In the aftermath of Hutchinson’s appearance before the committee,
Watergate analogies continued to roll in.
Journalists 吹き替え the testimony the “
smoking gun,”
an idiom first attached to presidential scandal during the investigations into the Nixon administration’s wrongdoing.
Hutchinson drew comparisons with both John Dean そして
Alexander Butterfield.
And former Trump official Mick Mulvaney trotted out the old Watergate chestnut that “
it’s never the crime,
it’s always the coverup.” (
Note to Mulvaney:
it absolutely was the crime that mattered on January 6.)
The ubiquity of these Watergate references shows how much we rely on this one historical episode to understand presidential scandal. But they also show the limits of that analogy.
As bad as Watergate was — and it was a serious set of crimes, provoking a constitutional crisis — the insurrection is the most acute crisis in US presidential history. It is not a scandal but a crime against democracy; the alleged potential offenses are not only obstruction of justice, but a seditious conspiracy against the government and the people of the United States.

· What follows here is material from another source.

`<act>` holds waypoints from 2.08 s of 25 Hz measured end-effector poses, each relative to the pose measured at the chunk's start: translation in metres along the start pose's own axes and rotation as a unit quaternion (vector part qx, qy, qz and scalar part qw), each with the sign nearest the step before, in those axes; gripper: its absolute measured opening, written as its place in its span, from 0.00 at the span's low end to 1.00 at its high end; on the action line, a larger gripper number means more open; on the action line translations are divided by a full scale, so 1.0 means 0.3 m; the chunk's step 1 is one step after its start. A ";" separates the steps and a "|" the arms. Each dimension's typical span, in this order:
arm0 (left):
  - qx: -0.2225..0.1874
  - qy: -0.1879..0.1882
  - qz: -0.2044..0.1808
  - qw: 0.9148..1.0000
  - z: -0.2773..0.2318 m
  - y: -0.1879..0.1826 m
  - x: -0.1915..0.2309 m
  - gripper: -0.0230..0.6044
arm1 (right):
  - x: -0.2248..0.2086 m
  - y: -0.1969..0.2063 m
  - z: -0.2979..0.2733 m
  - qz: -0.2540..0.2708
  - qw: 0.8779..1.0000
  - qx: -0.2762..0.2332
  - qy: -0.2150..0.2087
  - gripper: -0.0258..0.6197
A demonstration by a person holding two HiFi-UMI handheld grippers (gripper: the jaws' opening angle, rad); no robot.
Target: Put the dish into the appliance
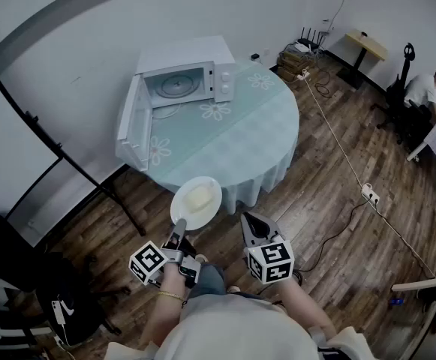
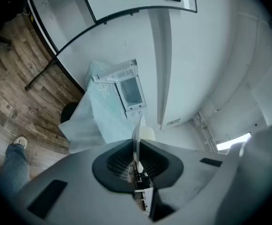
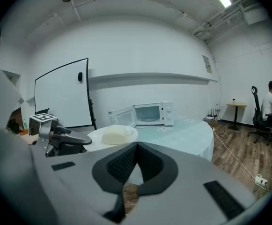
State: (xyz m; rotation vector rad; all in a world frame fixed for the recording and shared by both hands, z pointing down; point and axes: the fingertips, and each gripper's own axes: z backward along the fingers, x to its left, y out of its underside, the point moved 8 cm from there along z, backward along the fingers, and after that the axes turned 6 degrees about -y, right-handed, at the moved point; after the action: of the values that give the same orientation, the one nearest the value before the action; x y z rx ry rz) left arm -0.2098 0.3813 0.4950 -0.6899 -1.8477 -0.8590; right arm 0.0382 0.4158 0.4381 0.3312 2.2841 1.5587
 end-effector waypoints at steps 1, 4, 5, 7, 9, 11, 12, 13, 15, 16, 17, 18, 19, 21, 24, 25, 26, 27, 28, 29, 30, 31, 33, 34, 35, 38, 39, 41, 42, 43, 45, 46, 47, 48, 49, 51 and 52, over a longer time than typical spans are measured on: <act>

Comparing the events of January 6 to Watergate does more than diminish them. That impulse leads us to focus on the wrong events entirely. Comparing what Hutchinson revealed to any scandal before it obscures central facts of the attack on the Capitol: that it was a coup attempt organized by members of the president’s team in order to retain power through both unlawful procedure and physical violence.
Though it has been half a century since the Watergate scandal broke,
it remains the template we use for presidential wrongdoing.
It’s more than just the omnipresent -gate suffix attached to every political scandal.
It continues to set our expectations for presidential wrongdoing:
smoking guns and secret tapes,
coverups and conspiracies,
public hearings and —
if the wrongdoing is serious enough —
bipartisan condemnation. (
The tale of Republican leaders marching into a meeting with Nixon to tell him he had lost the party’s support and should resign remains a set-piece of any retelling of Watergate.)
But those expectations, when they are not met, impede our understanding of scandal.
例えば,
Iran-Contra,
the Reagan administration scandal involving arms for hostages with arms-sales profits illegally diverted to right-wing militias in Nicaragua,
had all the makings of a presidency-ending scandal.
Initially known as “
Irangate,”
the scandal came to light through a mix of reporting and “
smoking gun”
evidence of both the diversion and a hasty attempt to cover it up by shredding some documents and falsifying others.
As with Watergate,
there were televised hearings and a cascade of indictments and convictions.
But the Republican support for Reagan did not crack:
even as the hearings implicated the president.
The Republican report on the scandal dismissed the accusations outright,
calling the rampant criminality of the affair “
mistakes in judgment,
and nothing more.”
Neither censure nor impeachment were on the table; 数年後,
President George H. W. ブッシュ,
himself implicated in the scandal as Reagan’s vice president,
pardoned most of those involved.
“
Irangate,”
failing to replicate the Watergate script,
largely faded from public memory.
That same set of expectations has helped muddy public understanding of Trump administration wrongdoing,
so much of which took place in plain sight —
culminating in the tweet encouraging people to come to Washington, DC, 1月に 6
with the promise that it “
will be wild!”
Yet Republican support for Trump throughout the insurrection,
and in the years since,
has remained nearly unbroken.
Those who have publicly condemned the former president,
including the two Republicans who now serve 1月に 6
select committee,
have found themselves personae non grata in the GOP.
The select committee has sought in its hearings to deliver on Watergate expectations:
being partially televised in prime time to focus public attention,
putting the spotlight on Republican witnesses to emphasize the bipartisan horror at Trump’s actions,
presenting surprise witnesses and evidence to provoke that “
smoking gun” ショック.
And while that is effective stagecraft,
relying too much on the Watergate template of presidential scandal risks derailing the American public from the most fundamental objective of the committee’s work.
It is not the cover-up. It is the crimes. And as the hearings progress into the summer, it is crucial that the committee drives that point home.